Intel’s software engineers working on the OpenVINO AI toolkit today released OpenVINO 2025.0 that brings support for the much talked about Deepseek models along with other large language models (LLMs), performance improvements to some of the existing model support, and other changes.
New model support with Intel’s OpenVINO 2025.0 open-source AI toolkit include Qwen 2.5, Deepseek-R1-Distill-Llama-8B, DeepSeek-R1-Distill-Qwen-7B, and DeepSeek-R1-Distill-Qwen-1.5B, FLUX.1 Schnell, and FLUX.1 Dev.

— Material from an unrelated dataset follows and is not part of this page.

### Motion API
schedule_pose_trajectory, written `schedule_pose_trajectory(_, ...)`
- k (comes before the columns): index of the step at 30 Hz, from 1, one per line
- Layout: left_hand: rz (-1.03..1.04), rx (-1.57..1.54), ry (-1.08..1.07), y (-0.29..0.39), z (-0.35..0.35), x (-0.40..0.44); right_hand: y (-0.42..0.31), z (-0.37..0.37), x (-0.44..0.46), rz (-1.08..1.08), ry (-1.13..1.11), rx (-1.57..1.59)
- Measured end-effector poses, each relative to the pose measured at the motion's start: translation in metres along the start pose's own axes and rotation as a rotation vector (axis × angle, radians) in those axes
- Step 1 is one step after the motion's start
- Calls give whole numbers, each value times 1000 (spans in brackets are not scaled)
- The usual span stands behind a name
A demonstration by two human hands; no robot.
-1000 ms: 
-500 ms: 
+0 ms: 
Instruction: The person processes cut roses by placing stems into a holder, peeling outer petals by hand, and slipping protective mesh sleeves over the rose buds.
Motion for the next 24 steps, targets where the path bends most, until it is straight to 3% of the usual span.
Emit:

OpenVINO 2025.0 also delivers on better whisper model performance on CPUs, integrated GPUs, and discrete GPUs with OpenVINO’s GenAI API. Plus there is initial Intel NPU support for torch.compile for using the PyTorch API on Intel NPUs.
The OpenVINO 2025.0 also brings improvements for second token latency for LLMs, KV cache compression is now enabled for INT8 on CPUs, support for Core Ultra 200H “Arrow Lake H” processors, OpenVINO backend support with the Triton Inference Server, and the OpenVINO Model Server can now work natively on Windows Server deployments.
Downloads and more details on the just-released OpenVINO 2025.0 via GitHub. I’ll have new OpenVINO benchmarks and OpenVINO GenAI benchmarks soon on Phoronix.